## Task requirements
With the pictures omitted, repeat exactly the lines below starting with the line that has "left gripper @" and going on through the line that has "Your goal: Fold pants".
★ ★ ★
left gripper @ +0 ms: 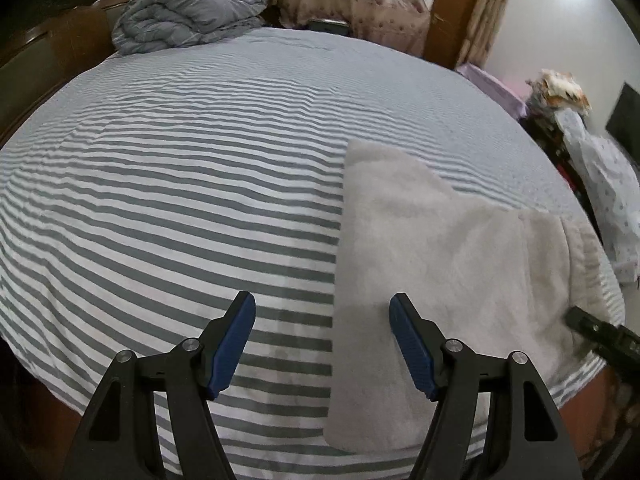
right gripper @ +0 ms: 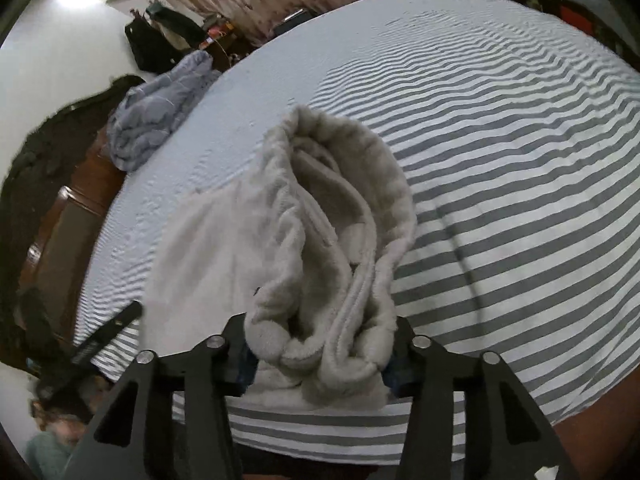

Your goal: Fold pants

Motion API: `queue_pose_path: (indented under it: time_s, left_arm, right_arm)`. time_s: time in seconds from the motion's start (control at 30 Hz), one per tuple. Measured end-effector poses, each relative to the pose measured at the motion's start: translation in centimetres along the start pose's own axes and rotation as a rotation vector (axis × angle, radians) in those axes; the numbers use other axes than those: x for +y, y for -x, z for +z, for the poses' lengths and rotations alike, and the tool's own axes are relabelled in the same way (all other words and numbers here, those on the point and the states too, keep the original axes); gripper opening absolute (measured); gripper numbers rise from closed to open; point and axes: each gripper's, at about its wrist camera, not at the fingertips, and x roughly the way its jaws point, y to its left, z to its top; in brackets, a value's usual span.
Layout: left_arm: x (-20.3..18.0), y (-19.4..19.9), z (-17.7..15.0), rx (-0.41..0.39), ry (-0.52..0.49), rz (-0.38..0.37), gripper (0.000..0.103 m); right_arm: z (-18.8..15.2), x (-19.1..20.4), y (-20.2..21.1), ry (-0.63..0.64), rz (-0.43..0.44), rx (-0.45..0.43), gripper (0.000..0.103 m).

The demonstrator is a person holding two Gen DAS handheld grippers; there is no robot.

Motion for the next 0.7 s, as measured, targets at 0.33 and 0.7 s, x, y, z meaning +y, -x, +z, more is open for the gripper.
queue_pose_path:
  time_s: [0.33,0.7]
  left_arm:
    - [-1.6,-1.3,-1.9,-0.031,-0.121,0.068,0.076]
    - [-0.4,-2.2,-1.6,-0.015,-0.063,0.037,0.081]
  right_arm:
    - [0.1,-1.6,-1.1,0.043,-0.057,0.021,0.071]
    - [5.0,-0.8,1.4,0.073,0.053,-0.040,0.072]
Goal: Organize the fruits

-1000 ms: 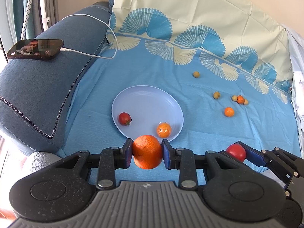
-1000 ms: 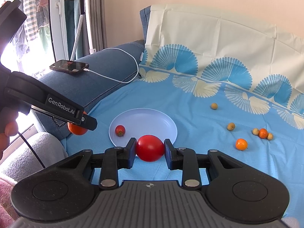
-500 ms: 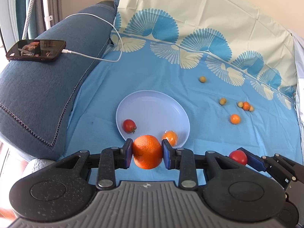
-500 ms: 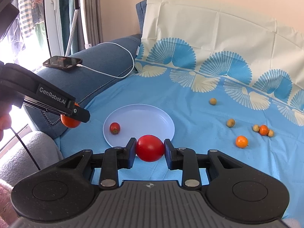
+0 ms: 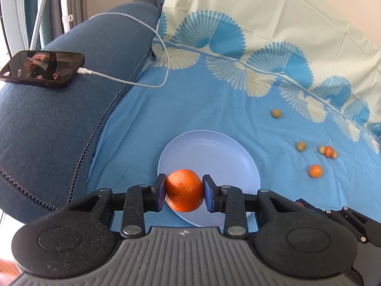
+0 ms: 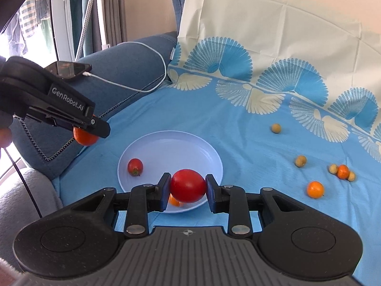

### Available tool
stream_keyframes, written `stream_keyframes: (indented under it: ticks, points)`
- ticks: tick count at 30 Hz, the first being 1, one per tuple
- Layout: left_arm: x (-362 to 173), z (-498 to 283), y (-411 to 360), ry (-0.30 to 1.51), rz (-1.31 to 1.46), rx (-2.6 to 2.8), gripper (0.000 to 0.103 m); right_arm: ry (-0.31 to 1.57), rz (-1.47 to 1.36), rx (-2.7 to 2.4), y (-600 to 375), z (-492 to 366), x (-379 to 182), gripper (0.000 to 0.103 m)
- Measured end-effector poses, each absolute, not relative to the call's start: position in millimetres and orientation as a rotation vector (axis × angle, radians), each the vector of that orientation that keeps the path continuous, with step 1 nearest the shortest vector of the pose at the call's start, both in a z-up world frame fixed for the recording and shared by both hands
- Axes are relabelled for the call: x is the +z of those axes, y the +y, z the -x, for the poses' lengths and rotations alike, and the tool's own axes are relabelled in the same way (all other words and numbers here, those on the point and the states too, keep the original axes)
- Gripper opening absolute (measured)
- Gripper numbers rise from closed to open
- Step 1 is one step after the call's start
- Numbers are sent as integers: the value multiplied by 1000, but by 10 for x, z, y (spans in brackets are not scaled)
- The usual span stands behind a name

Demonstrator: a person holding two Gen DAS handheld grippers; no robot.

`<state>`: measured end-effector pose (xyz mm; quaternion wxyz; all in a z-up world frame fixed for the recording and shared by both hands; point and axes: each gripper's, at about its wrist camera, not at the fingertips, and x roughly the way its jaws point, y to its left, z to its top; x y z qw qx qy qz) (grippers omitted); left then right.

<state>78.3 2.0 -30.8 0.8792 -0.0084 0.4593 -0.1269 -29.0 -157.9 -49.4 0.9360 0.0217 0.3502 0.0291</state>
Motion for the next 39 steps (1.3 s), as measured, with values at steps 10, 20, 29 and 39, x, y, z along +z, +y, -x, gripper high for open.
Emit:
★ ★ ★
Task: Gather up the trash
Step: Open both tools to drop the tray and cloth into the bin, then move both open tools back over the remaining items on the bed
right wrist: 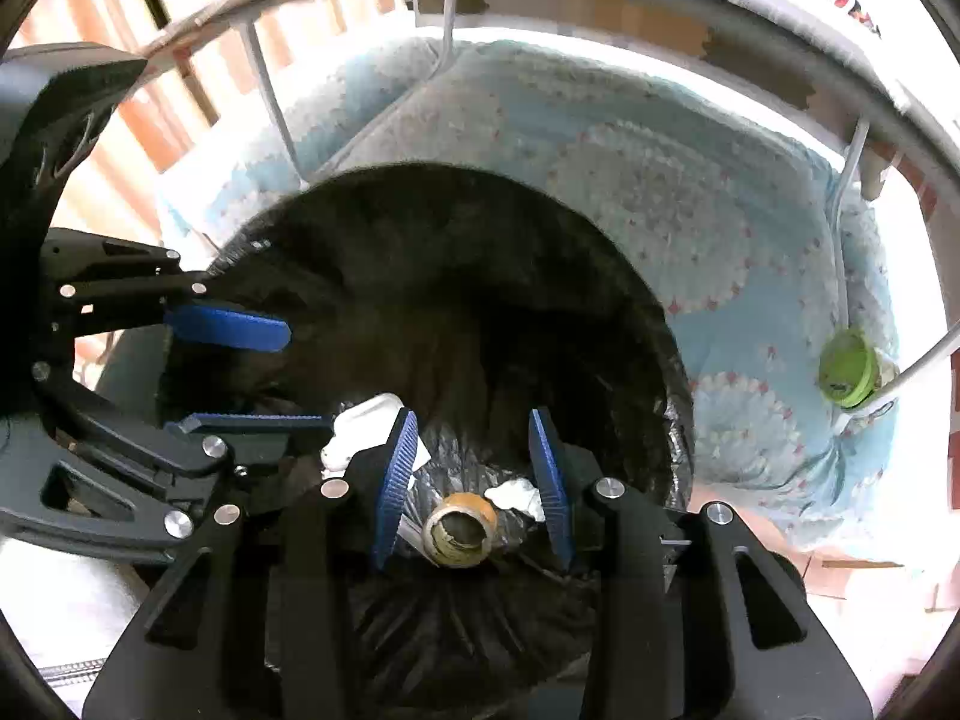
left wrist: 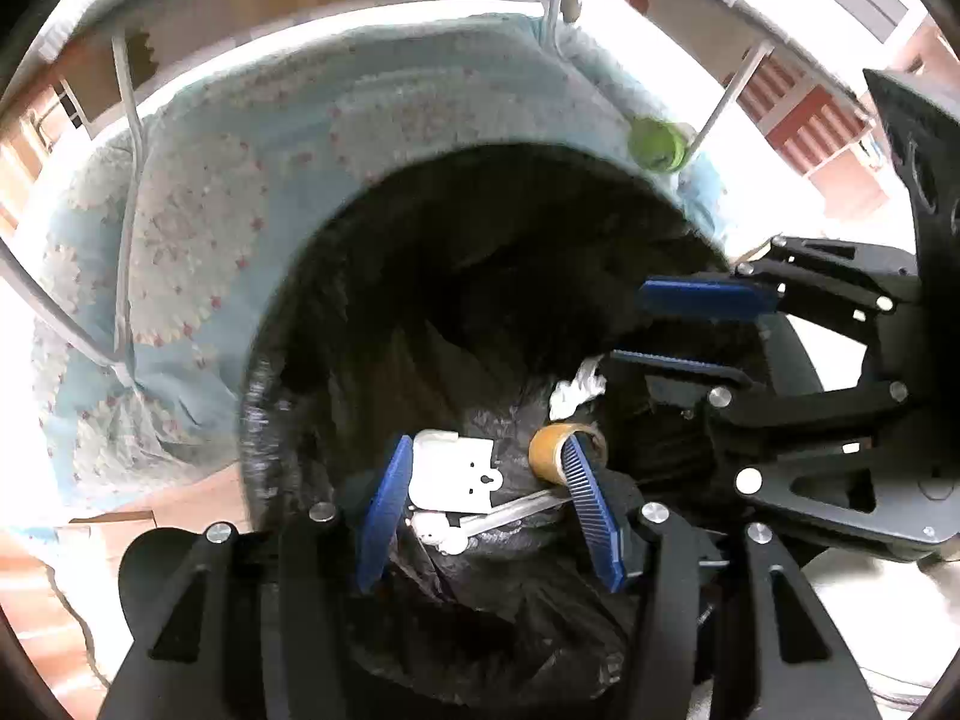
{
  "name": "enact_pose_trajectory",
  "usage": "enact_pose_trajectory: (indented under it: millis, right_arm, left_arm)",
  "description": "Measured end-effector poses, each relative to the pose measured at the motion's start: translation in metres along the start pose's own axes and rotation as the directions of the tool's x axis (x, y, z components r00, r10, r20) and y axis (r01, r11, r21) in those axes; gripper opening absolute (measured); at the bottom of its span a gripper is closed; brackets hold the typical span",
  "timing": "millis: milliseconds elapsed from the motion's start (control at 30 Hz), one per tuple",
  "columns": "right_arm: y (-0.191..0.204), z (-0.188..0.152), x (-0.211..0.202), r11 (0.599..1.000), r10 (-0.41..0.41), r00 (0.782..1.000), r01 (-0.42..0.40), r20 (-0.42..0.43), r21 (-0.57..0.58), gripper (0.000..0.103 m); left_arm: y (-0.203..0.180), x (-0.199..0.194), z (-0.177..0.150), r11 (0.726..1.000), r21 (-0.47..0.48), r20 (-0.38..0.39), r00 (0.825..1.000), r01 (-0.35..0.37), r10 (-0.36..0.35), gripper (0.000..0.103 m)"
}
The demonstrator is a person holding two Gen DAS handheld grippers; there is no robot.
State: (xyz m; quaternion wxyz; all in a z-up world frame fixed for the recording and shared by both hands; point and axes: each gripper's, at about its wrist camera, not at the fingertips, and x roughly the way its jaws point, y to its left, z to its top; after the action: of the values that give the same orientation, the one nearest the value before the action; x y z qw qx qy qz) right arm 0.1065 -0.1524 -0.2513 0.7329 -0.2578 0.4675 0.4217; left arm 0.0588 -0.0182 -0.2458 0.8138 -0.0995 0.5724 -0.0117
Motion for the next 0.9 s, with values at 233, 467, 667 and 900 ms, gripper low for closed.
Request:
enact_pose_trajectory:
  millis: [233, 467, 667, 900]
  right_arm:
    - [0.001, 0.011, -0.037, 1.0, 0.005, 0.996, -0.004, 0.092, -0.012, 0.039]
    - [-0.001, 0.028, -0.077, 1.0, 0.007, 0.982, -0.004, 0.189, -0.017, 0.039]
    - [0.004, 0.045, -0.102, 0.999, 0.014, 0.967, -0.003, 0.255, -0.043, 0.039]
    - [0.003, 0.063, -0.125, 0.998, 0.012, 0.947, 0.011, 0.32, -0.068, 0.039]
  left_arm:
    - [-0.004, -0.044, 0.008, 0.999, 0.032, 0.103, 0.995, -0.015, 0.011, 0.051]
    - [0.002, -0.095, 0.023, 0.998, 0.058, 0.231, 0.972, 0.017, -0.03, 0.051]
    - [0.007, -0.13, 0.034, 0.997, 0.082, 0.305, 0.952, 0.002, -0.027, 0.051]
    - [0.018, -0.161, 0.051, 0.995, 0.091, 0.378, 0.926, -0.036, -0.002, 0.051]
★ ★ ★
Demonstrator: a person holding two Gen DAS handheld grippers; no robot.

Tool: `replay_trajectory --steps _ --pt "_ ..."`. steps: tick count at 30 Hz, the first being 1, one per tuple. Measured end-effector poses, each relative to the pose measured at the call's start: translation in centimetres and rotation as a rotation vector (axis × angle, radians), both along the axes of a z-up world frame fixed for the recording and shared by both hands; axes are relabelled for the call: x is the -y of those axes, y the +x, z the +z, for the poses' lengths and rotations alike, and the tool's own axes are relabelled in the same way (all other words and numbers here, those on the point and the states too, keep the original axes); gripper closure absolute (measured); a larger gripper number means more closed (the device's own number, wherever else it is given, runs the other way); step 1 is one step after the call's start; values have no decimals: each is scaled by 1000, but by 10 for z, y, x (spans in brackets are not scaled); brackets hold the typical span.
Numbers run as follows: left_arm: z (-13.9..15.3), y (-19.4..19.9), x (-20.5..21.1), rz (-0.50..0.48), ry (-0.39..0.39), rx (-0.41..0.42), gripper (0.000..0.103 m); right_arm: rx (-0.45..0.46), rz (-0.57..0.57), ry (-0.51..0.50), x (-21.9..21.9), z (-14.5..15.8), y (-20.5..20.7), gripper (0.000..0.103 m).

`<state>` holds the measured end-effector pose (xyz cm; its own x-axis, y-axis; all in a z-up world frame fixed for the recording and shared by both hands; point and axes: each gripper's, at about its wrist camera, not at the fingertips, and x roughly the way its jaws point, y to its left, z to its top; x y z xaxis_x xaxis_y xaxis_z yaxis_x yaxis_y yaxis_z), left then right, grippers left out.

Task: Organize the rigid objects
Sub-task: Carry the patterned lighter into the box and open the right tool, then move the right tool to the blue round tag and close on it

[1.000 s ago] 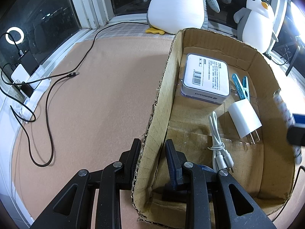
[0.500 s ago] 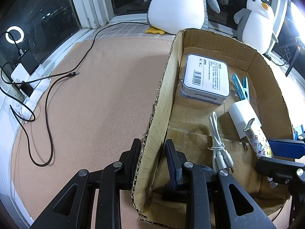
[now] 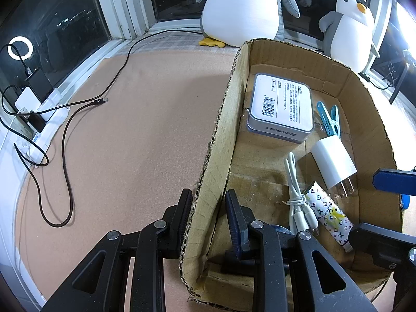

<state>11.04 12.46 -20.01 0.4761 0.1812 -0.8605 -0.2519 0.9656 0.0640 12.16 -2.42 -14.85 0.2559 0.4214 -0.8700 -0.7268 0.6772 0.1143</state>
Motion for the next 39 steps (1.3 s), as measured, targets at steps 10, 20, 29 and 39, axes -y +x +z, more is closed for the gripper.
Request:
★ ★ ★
## Solution for this task
left gripper @ +0 ms: 
right gripper @ +0 ms: 

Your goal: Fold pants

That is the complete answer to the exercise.